Anyone who knows me knows that I love the Bible. And as a lover of the Bible, I know that within this ancient text, a compilation of several different traditions, lie many contradictions and many outdated views, which makes it subject to many varying opinions and interpretations. The subject of gay marriage and, in general, gay rights, has been a topic of great debate in this country and recently in The Aquinas (named after another Bible lover). Therefore, considering the context in which I write (at this Bible-loving school), I thought I would do The University community a service by offering a biblical perspective on the issue of gay rights.

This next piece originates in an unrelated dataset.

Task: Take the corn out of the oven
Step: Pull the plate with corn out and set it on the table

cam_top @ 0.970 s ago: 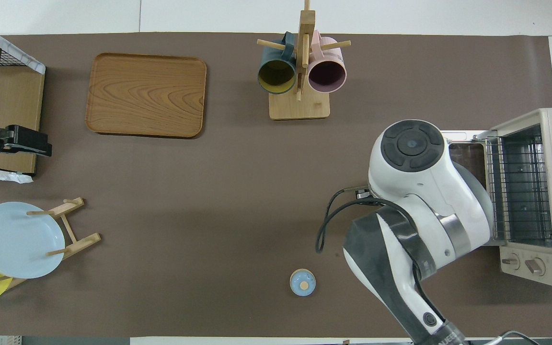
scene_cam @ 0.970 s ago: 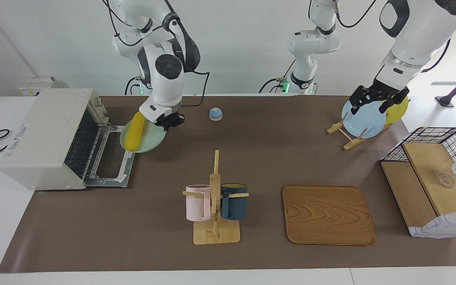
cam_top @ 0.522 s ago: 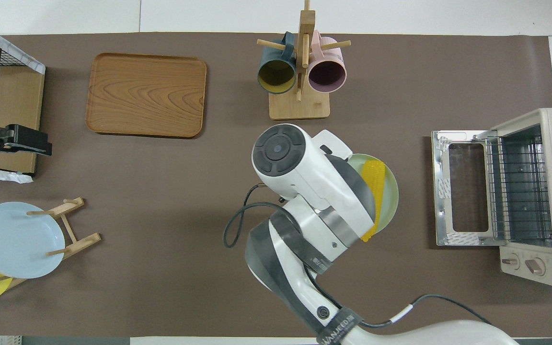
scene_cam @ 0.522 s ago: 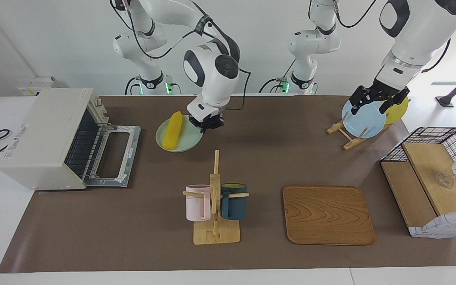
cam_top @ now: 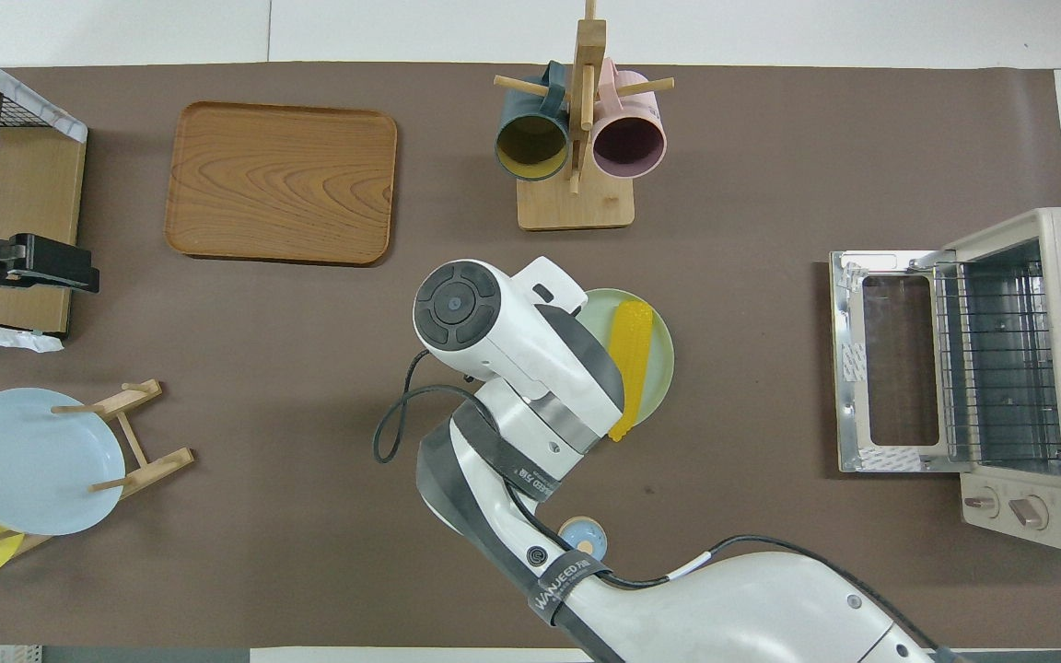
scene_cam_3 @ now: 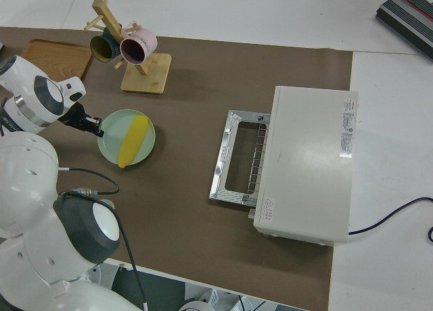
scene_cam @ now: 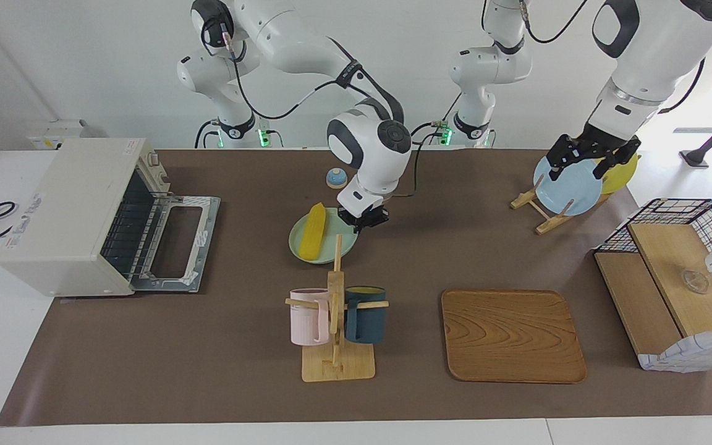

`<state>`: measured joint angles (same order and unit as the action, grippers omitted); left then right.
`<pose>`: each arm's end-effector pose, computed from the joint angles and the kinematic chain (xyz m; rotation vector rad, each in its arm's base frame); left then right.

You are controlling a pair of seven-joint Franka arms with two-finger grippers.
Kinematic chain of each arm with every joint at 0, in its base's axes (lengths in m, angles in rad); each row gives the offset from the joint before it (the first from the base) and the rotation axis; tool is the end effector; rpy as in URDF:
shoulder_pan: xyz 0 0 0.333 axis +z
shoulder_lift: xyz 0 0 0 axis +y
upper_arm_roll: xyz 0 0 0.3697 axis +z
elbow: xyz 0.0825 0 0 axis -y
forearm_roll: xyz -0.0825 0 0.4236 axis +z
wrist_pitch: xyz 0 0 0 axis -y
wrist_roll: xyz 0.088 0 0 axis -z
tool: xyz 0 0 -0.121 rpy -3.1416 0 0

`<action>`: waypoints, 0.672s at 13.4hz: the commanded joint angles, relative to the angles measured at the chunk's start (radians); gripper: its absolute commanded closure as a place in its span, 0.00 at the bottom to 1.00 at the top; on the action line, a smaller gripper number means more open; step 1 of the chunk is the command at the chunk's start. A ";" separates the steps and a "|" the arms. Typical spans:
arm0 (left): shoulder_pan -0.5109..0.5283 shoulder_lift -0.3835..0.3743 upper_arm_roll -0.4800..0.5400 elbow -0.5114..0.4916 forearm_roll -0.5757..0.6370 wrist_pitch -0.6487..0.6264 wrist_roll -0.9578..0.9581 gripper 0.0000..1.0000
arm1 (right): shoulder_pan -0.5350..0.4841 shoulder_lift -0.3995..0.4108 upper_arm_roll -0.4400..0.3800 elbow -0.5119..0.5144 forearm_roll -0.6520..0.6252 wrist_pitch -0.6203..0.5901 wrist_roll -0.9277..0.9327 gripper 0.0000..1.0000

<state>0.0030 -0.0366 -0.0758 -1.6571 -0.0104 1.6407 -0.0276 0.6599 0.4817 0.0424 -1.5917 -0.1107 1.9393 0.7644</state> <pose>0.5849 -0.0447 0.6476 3.1320 -0.0698 0.0308 0.5630 0.4594 0.3595 2.9917 -0.0281 -0.0677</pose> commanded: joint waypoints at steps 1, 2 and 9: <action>-0.008 -0.029 0.008 -0.046 -0.010 0.042 0.021 0.00 | 0.004 -0.021 0.007 -0.095 0.045 0.134 0.033 1.00; -0.008 -0.029 0.008 -0.049 -0.010 0.042 0.023 0.00 | 0.006 -0.021 0.007 -0.105 0.086 0.159 0.068 1.00; -0.011 -0.029 0.007 -0.055 -0.011 0.044 0.025 0.00 | -0.098 -0.133 0.002 -0.086 0.120 0.129 -0.161 0.69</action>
<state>0.0030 -0.0367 -0.0760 -1.6694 -0.0104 1.6558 -0.0179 0.6333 0.4396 0.0365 -1.6502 -0.0008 2.0999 0.7261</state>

Some of us may be familiar with the often cited quote from Leviticus that says, “If a man lies with a male as with a woman, both of them have committed an abomination; they shall surely be put to death; their blood is upon them.” While this may be very well and good, I hesitate to heed the words of the same author who says it’s abominable to eat a lobster. Whoops. Lucky for us good Bible lovers that we do not feel the need to follow those words as carefully as others; how else would I be able to get my protein on Lenten Fridays? This is not an attack on Judeo-Christian dietary customs, but it serves to illustrate how there is a double standard by some religious authorities as to which rules one should or should not follow.
Contrary to the message in Leviticus (along with Sodom and Gomorrah in Genesis, among others), here are just a few other biblical passages.
1. Do not judge, or you too will be judged. — Matthew 7:1
2. Love your neighbor as yourself. Love does no harm to a neighbor. Therefore love is the fulfillment of the law. — Romans 13:9-10
3. The former regulation is set aside because it was weak and useless (for the law made nothing perfect), and a better hope is introduced, by which we draw near to God. — Hebrews 7:18-19 (kind of like the whole shellfish debacle … hmm)
I could continue, but I think my point has been made. Of course these are only mere interpretations. To my fellow Bible lovers (let’s call ourselves “Christians” for clarity’s sake) who would tell me that my interpretation is most certainly incorrect and that we must continue to persecute, objectivize and persist in an inequitable system, I would respond that they are not very Christian at all.